Extracted information Block Start

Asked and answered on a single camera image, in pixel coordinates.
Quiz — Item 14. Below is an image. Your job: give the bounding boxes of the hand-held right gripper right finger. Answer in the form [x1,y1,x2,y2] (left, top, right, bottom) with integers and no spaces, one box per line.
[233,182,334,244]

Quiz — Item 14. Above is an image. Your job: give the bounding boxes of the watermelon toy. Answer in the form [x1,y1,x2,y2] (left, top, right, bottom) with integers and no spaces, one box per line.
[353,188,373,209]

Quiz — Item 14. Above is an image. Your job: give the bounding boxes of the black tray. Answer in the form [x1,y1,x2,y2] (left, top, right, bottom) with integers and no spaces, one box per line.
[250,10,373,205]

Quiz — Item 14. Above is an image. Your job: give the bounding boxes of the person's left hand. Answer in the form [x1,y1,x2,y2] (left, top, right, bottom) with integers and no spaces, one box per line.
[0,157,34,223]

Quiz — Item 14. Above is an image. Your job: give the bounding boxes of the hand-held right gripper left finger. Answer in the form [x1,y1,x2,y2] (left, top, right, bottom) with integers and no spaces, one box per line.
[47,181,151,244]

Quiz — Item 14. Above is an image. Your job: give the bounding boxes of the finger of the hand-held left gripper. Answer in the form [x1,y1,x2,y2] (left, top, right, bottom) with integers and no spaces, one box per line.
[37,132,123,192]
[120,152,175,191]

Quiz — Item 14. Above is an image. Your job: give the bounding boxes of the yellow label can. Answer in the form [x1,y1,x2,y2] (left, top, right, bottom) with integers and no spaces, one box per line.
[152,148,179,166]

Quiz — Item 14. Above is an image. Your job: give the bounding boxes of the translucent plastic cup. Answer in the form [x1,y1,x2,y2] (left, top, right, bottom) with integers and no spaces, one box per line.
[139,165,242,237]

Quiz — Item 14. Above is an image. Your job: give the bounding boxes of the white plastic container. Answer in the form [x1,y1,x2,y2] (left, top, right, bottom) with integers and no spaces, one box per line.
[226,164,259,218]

Extracted information Block End
Extracted information Block Start

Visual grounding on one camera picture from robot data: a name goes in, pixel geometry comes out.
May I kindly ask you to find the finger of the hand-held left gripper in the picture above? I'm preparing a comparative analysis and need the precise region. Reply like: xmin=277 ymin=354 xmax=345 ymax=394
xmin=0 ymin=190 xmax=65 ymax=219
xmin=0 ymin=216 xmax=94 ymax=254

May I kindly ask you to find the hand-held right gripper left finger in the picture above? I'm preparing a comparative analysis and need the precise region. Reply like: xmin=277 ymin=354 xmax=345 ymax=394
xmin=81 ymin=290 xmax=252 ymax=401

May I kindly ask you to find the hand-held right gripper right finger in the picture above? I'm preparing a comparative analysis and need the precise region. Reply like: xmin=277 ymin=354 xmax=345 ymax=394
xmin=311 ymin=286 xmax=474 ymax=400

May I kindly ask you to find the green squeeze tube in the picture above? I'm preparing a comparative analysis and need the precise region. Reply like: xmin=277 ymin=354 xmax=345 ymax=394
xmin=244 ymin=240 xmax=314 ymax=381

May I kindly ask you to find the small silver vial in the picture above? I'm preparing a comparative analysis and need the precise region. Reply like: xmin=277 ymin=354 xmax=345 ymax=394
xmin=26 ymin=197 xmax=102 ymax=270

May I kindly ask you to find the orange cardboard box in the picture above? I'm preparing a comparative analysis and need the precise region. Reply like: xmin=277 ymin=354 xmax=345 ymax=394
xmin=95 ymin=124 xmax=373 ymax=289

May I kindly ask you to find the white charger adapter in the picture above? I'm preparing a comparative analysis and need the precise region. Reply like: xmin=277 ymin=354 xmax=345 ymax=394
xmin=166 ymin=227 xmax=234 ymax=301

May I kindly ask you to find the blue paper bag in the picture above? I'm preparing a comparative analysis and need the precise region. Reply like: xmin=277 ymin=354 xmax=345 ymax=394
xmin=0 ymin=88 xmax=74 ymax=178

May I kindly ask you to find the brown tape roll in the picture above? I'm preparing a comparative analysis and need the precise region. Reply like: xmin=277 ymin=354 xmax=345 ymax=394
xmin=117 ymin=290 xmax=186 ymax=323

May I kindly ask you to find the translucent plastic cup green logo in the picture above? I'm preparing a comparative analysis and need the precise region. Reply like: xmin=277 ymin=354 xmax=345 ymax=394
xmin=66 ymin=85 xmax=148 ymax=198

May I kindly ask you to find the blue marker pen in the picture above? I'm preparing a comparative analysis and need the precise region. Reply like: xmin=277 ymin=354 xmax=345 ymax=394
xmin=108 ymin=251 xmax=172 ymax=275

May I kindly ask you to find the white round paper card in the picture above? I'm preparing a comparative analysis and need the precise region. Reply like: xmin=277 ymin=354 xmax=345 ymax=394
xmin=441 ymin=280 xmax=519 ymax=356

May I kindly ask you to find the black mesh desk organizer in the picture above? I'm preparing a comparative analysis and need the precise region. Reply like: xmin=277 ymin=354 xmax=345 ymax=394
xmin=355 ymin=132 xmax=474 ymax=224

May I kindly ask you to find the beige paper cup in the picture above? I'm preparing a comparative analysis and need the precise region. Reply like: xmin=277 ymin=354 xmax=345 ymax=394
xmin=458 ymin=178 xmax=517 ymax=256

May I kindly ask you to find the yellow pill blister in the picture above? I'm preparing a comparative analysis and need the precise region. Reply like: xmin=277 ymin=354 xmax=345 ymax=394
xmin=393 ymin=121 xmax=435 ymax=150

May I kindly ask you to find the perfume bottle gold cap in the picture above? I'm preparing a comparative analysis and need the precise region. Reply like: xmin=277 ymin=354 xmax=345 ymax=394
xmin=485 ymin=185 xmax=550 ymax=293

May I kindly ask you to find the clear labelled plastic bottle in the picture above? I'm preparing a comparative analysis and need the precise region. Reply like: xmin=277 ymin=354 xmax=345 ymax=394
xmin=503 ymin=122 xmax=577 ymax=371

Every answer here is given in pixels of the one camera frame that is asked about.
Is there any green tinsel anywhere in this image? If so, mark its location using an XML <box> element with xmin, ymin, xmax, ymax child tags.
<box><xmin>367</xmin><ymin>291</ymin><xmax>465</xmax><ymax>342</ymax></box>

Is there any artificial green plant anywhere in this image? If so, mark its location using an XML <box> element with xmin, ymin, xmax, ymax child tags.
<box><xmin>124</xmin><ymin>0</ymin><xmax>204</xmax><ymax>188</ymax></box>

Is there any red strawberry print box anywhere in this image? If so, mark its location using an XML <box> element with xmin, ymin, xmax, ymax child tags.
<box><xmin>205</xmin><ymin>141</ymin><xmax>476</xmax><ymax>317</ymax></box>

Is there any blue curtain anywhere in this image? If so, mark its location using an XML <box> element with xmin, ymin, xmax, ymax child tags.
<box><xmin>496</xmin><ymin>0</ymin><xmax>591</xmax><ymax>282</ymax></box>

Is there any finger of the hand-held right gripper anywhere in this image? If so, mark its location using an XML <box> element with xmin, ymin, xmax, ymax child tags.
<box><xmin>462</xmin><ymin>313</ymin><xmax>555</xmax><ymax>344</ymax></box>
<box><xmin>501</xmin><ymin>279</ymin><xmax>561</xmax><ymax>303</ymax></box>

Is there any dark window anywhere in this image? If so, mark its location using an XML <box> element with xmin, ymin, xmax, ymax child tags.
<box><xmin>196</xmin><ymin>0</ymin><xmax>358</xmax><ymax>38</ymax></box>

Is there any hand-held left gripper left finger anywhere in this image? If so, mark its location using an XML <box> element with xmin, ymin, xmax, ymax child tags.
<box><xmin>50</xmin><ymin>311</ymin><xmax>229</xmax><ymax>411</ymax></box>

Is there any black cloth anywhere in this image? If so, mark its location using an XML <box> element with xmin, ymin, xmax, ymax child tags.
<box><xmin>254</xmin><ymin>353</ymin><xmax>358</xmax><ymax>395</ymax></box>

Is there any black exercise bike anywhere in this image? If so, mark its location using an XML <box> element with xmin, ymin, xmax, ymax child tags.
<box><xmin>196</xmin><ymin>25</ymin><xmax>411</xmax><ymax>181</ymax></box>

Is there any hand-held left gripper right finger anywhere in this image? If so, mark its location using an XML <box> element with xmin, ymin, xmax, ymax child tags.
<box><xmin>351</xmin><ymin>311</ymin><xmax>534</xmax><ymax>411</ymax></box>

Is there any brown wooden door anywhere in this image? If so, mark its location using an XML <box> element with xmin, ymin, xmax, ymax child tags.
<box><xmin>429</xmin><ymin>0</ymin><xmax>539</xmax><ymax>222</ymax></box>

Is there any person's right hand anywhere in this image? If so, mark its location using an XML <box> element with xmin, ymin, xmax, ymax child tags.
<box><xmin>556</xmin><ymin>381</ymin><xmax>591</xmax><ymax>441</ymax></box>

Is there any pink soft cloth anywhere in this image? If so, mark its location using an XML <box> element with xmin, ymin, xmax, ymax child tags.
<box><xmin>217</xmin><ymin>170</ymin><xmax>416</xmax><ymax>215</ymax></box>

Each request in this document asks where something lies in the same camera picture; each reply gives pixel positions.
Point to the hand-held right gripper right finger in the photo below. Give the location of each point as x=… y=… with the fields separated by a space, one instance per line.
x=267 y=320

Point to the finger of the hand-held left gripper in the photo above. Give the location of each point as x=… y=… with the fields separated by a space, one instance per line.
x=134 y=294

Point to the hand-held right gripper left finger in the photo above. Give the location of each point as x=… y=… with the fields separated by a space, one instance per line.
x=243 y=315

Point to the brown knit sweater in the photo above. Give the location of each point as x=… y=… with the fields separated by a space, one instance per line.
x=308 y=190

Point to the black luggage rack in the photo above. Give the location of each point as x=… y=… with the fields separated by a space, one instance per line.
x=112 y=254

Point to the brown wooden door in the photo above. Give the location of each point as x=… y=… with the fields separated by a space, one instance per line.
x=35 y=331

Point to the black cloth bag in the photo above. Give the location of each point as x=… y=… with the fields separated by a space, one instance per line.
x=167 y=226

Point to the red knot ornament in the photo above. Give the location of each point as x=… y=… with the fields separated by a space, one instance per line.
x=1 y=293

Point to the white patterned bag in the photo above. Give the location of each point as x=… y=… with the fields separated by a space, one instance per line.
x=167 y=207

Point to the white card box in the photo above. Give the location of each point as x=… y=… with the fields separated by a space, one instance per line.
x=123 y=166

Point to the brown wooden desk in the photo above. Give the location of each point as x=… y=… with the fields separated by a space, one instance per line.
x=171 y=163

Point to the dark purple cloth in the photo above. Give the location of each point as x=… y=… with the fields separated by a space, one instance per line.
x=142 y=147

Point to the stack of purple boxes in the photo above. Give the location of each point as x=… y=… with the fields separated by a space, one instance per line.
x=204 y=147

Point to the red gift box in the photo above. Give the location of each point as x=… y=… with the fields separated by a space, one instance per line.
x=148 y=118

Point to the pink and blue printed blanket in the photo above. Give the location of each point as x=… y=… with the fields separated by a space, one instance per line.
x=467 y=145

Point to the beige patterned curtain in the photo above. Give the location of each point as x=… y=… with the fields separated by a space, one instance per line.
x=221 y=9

Extracted information Block End

Using the listing, collect all lines in which the string "camera" is found.

### Exercise solution:
Asked and answered on a single camera image, in pixel coordinates.
Visual grounding on one camera picture from robot data: a name goes in, pixel geometry comes out.
Every answer here is given in pixels of the one camera frame that is asked about.
Each request in this document asks where something lies in the same camera picture; each reply gives pixel positions.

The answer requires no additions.